POLITICS

West Baltimore Residents, Students Have Mixed Feelings About Water Quality After E. Coli Contamination

BALTIMORE—Lily Goldsmith was in her kitchen making soup when she picked up her phone and learned from Twitter that the tap water in her West Baltimore neighborhood was contaminated with E. coli, and residents were being advised not to drink it. 

A West Baltimore native who always took pride in the quality of the city’s water, Goldsmith was dismayed to have to boil water and rely on cases of bottled water just to get by.

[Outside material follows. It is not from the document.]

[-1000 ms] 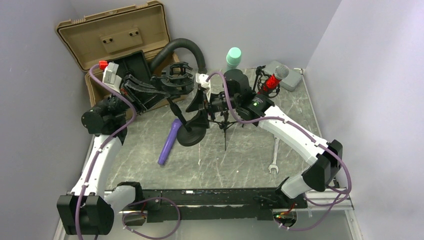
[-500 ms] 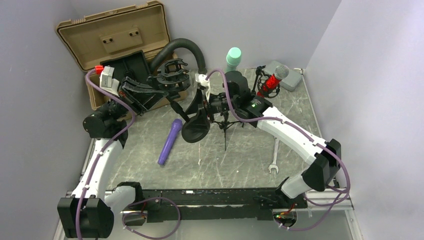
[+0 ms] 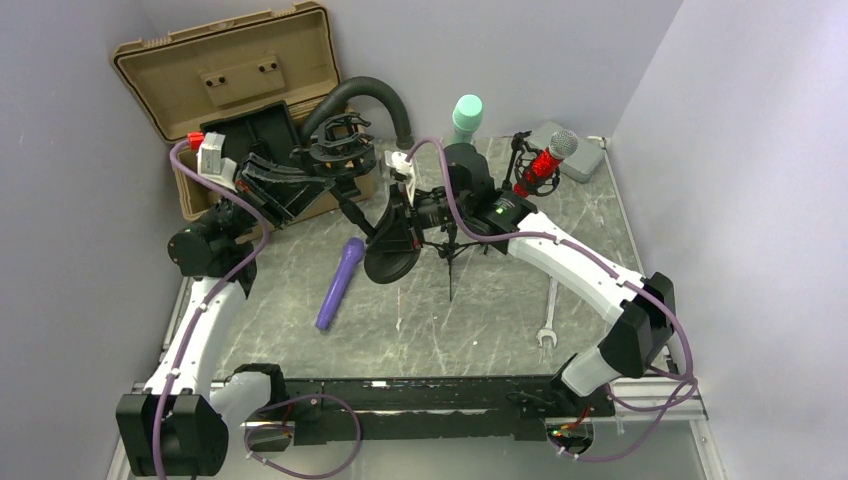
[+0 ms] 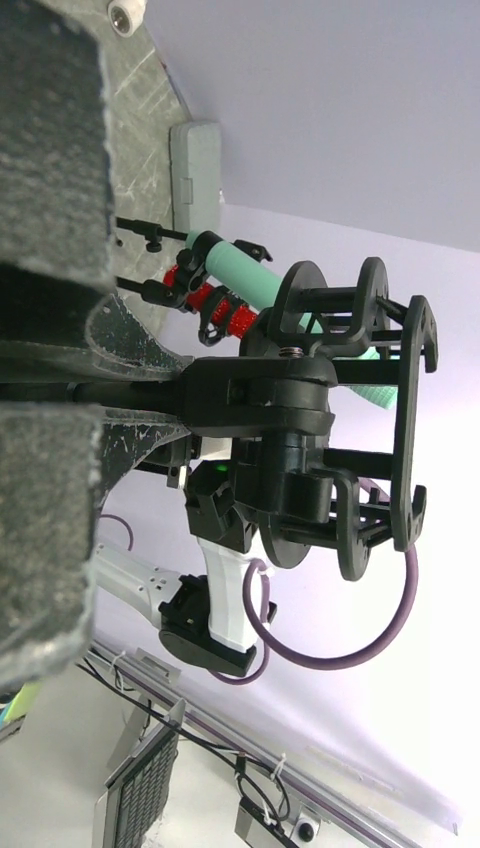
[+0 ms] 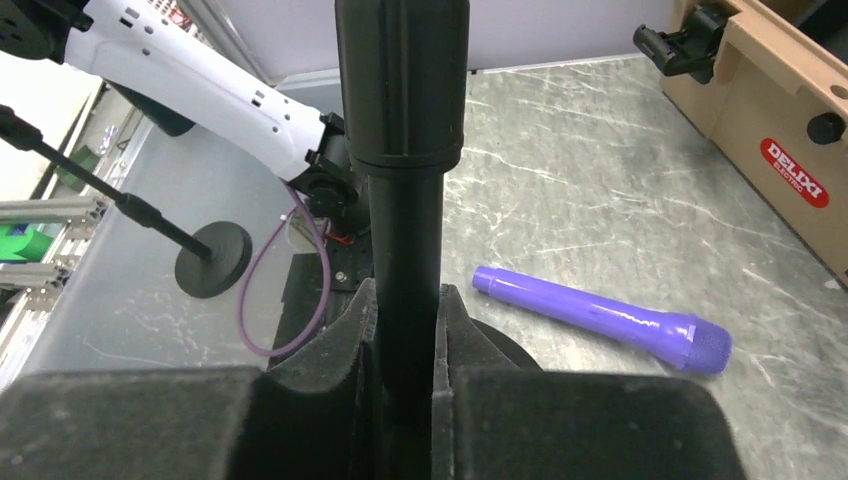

“Water is such an essential thing to just your everyday life, and you come to sort of take it for granted … . It was really weird for that thing you normally take for granted to be sort of suddenly unsafe or maybe or maybe not unsafe—the uncertainty was very disturbing … especially since I got sick immediately after the boiled water advisory was lifted,” Goldsmith said.

Months after the boil water advisory was lifted, the experience has left residents with mixed feelings about whether to trust that the water in their homes is now clean. Some people, like Goldsmith, have gone back to drinking tap water. Others, like Jerell Paul, a junior chemistry major at Coppin State University, a historically Black college that sits within the neighborhood impacted by the boil water advisory, remain uncomfortable. 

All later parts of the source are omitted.